Like something out of Loyal Chapman’s fantasy golf holes, the image on the cover of the April 14, 1927 issue of The Youth’s Companion magazine appears unreal. It depicts a young man teeing off a precipice facing Mount Rainier, located 85 miles from Seattle, Washington, and rising to some 14,000 feet above sea level. Is this for real? How long was that drive? Did he make par?
Alas, no such golf hole existed on Mount Rainier in 1927. This was a staged photo opportunity. Yet, sometimes life imitates art, and in 1931 a nine hole golf course was indeed built on Mount Rainier. The Rainier National Park Company, which had a concessionaire contract with the U. S. National Park Service, opened the course on August 8, 1931.

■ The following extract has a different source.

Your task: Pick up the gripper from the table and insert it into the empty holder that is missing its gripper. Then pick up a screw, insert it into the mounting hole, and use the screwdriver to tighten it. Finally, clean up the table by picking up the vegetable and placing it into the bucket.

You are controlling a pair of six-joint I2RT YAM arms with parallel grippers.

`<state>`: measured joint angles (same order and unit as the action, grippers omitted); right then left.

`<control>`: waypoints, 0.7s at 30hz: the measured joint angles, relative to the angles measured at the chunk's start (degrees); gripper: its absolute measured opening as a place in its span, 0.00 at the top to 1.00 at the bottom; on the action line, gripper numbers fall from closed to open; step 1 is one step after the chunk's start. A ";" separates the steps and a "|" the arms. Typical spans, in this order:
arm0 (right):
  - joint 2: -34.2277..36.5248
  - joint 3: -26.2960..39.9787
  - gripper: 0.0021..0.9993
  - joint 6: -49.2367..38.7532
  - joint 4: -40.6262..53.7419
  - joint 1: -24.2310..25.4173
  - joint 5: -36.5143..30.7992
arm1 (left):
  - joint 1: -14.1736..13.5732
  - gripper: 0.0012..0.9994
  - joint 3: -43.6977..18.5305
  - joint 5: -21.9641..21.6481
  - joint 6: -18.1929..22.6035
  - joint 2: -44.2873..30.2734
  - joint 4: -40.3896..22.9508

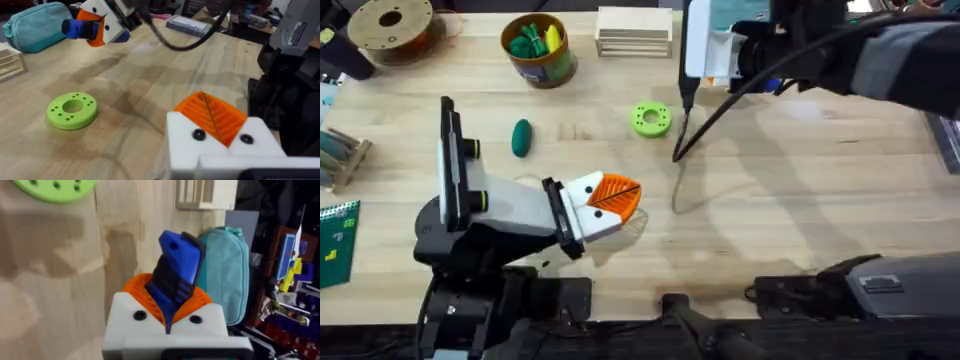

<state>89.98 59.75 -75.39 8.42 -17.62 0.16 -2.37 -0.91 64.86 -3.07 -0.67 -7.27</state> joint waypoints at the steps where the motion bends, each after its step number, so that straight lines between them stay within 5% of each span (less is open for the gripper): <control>1: 1.01 0.00 0.99 -0.84 -0.75 0.18 -0.76 | 0.00 1.00 0.00 0.02 0.00 0.00 -0.02; 19: 12.58 0.13 0.99 -5.04 -4.63 3.19 -4.02 | 0.00 1.00 0.00 -0.02 0.00 0.00 -0.02; 20: 12.58 0.19 0.97 -5.01 -4.64 3.19 -4.02 | 0.00 1.00 0.00 -0.02 0.00 0.00 0.00; 21: 12.58 0.22 0.79 -5.24 -4.66 3.19 -4.05 | 0.00 1.00 0.00 -0.37 0.00 0.00 0.05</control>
<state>102.56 59.96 -80.63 3.76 -14.44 -3.89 -2.37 -0.91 64.49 -3.07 -0.67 -7.21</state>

It measured a respectable 2349 yards with four par 3s, four par 4s, and one par 5. The first tee was 300 feet above the landing area. Every hole was downhill, and when nine holes were completed, a car transported the players back to the first tee. The rarefied air, the scenic beauty, and the favorable topography were all designed, as one wag put it, “… to make profane golfers contemplative, and the contemplative golfers better men.”
The course brochure read:
Paradise Golf Course
The 9-hole golf course, one of the most scenic in America, is located a short distance from Paradise Inn. Every green and tee offers a striking mountain scene and is also a test of golfing skill.
9-hole play $1. 50
18-hole play 2. 00
All day play 3. 00
Annual tickets 50. 00
Rental of 5 clubs and bag, 18-hole play or less 1. 00
Rental of 5 clubs and bag, all day play 2. 00
Caddy service for each 18 holes or fraction thereof 1. 00
Pre-reservation fee 1.00
Players are transported free from last hole near Marmot Point back to No. 1 tee.

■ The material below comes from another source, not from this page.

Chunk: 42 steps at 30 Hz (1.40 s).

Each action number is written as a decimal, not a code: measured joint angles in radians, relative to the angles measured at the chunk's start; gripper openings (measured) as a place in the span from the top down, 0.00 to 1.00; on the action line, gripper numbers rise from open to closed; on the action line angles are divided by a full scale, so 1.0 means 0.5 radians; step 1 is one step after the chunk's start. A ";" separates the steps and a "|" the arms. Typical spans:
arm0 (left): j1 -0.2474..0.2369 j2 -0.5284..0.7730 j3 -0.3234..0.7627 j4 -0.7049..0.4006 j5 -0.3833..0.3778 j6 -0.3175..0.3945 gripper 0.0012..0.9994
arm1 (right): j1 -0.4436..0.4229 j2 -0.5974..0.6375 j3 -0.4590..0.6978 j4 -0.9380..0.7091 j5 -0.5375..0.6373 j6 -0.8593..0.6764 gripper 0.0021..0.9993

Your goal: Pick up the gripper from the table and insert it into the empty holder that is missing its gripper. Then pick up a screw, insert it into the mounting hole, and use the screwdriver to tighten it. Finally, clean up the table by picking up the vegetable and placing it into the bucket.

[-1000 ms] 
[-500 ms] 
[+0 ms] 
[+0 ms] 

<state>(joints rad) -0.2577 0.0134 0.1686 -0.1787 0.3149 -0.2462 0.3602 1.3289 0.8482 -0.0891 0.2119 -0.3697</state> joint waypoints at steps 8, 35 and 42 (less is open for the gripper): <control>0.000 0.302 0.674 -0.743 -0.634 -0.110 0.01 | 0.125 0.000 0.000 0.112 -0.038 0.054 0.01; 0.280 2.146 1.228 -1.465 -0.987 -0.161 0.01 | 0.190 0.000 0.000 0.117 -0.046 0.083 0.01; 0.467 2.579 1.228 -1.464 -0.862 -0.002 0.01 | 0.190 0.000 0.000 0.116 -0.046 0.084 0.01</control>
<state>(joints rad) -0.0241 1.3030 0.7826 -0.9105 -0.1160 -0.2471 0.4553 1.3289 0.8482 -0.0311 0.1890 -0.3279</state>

Equipment on sale in caddy house at standard prices. Light refreshments also on sale.
While the golf course enjoyed a brief popularity among the curious and the ardent, this was the beginning of the Great Depression. The number of visitors to the National Park dropped precipitously and the number of players dwindled. In addition, the season was exceedingly short. Snow would blanket the course by early October.
Two short months after it opened, the Paradise Golf Course closed, for good. It had been doomed from the start. The fairways and greens soon returned to the alpine meadow that once defined the landscape.